(Items from a data source)

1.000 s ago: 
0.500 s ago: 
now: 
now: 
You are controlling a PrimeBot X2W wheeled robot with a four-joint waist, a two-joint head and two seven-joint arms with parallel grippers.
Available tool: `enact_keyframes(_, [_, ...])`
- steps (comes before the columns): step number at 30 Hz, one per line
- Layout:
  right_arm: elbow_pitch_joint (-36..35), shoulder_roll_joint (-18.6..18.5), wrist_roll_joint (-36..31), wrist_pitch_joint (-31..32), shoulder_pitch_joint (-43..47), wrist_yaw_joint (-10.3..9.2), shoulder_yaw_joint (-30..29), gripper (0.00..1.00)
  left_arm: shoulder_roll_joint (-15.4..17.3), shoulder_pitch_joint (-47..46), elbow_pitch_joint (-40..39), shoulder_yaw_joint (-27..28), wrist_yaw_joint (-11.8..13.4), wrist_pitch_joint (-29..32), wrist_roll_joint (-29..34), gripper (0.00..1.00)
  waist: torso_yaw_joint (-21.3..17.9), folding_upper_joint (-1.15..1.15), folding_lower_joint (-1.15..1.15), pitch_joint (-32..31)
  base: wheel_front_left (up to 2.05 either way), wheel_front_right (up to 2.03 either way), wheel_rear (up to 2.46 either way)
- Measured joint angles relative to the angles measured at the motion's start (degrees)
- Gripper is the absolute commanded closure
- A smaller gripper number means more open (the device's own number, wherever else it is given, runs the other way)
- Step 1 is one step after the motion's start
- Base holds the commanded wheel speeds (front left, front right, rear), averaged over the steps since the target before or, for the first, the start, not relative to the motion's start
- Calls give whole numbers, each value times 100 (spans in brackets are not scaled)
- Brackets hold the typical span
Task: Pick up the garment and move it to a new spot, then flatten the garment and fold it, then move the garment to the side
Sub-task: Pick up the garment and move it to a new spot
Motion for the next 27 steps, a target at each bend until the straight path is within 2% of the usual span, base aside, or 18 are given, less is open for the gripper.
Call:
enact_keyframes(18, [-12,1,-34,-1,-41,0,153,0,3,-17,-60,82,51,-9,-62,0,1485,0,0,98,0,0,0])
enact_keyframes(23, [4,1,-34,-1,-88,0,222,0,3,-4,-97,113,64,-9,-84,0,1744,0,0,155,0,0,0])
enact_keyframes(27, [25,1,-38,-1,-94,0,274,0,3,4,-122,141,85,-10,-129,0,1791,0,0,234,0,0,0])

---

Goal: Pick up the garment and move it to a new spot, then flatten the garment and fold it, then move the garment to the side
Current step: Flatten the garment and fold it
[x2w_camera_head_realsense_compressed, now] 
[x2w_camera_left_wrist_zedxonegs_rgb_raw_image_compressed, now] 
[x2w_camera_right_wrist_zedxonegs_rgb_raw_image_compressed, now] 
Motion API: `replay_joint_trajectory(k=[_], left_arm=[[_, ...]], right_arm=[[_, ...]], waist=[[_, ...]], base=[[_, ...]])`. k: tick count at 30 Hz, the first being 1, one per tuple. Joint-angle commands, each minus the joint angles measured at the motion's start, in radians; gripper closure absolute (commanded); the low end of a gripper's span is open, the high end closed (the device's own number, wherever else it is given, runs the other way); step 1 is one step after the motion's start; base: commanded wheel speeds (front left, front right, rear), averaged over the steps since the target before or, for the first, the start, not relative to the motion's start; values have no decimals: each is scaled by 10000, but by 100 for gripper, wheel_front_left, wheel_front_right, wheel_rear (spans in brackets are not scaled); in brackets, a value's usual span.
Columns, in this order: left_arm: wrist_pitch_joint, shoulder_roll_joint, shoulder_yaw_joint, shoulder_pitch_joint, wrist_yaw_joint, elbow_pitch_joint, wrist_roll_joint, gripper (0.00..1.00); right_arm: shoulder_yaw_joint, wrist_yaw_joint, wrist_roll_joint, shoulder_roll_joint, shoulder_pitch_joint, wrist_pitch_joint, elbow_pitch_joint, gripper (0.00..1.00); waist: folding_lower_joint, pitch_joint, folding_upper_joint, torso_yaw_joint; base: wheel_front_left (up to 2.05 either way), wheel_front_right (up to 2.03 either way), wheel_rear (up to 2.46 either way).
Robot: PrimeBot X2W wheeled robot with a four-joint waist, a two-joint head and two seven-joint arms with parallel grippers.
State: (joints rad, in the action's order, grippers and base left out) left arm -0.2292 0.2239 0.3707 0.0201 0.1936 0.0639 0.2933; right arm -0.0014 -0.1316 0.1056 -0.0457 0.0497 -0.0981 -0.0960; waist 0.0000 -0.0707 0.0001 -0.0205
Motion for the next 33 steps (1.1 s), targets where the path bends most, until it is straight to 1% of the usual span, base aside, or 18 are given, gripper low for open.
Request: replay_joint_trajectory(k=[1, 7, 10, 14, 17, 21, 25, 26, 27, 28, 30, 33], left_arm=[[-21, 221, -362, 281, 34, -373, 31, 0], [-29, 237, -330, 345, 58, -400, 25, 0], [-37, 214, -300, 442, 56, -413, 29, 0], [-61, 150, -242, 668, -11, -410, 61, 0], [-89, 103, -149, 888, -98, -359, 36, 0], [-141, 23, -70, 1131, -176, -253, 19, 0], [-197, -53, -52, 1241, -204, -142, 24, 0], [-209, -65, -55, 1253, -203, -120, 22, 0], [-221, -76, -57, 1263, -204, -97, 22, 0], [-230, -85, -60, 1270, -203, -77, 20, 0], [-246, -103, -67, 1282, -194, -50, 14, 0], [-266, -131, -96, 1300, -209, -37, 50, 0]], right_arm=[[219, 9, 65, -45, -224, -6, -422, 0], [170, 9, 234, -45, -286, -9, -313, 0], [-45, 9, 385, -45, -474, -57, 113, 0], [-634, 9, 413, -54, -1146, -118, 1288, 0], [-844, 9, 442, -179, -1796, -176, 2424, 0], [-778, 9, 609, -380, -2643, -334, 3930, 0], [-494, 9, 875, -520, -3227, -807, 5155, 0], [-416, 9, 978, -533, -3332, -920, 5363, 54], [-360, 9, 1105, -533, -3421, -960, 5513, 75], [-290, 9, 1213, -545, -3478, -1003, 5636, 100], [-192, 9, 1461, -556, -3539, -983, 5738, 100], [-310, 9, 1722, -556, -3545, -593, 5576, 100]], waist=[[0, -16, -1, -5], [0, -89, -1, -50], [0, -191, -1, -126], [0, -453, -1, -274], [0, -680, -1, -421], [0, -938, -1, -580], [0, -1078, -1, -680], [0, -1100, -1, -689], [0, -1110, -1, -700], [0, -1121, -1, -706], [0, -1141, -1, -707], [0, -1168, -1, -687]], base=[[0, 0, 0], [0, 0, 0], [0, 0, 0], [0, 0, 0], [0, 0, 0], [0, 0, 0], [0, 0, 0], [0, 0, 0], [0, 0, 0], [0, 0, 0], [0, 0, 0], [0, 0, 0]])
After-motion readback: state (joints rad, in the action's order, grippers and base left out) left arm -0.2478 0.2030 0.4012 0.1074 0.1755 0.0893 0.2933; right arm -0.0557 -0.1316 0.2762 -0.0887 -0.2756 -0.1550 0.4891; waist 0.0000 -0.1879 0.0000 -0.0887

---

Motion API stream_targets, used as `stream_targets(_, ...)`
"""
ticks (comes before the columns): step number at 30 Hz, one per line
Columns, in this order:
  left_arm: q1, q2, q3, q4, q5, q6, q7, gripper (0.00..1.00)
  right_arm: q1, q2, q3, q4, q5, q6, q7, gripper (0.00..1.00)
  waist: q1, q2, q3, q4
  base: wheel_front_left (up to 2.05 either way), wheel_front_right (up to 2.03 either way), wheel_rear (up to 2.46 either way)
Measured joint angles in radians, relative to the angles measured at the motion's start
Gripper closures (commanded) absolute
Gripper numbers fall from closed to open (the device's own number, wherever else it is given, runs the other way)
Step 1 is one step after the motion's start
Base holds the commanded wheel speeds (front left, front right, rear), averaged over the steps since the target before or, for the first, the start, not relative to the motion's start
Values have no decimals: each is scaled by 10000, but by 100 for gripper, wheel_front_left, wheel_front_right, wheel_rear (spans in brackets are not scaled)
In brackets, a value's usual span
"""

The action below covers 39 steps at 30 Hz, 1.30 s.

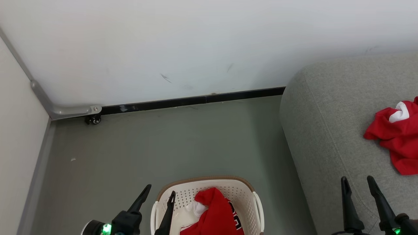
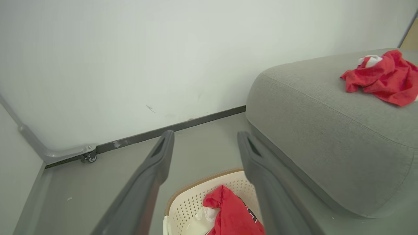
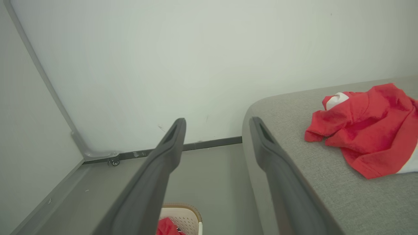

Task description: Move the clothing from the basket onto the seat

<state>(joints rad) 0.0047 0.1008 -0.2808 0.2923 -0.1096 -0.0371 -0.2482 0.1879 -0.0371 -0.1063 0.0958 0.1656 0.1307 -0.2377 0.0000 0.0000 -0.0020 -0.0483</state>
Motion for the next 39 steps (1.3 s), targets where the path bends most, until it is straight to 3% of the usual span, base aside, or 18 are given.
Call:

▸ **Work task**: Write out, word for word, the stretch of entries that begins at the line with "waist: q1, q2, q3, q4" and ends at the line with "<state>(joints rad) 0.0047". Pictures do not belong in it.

▸ **Your response**:
  waist: q1, q2, q3, q4
  base: wheel_front_left (up to 2.05 either way), wheel_front_right (up to 2.03 either way), wheel_rear (up to 2.46 either way)
Measured joint angles in radians, relative to the angles measured at the motion's start
Gripper closures (commanded) absolute
Gripper numbers fall from closed to open (the device's own number, wherever else it is given, runs the other way)
Step 1 is one step after the motion's start
Base holds the commanded wheel speeds (front left, front right, rear), averaged over the steps since the target before or, for the first, the start, not relative to the motion's start
Values have no decimals: each is scaled by 10000, but by 100 for gripper, wheel_front_left, wheel_front_right, wheel_rear (spans in brackets are not scaled)
In brackets, a value's usual span
"""

The action below covers 39 steps at 30 Hz, 1.30 s.


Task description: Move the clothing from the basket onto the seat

<state>(joints rad) 0.0047 0.1008 -0.2808 0.2923 -0.1096 -0.0371 -0.2482 0.1879 -0.0371 -0.1063 0.0958 0.1656 0.1307 -0.2377 0.0000 0.0000 -0.0020 -0.0483</state>

The response to this exercise is finished.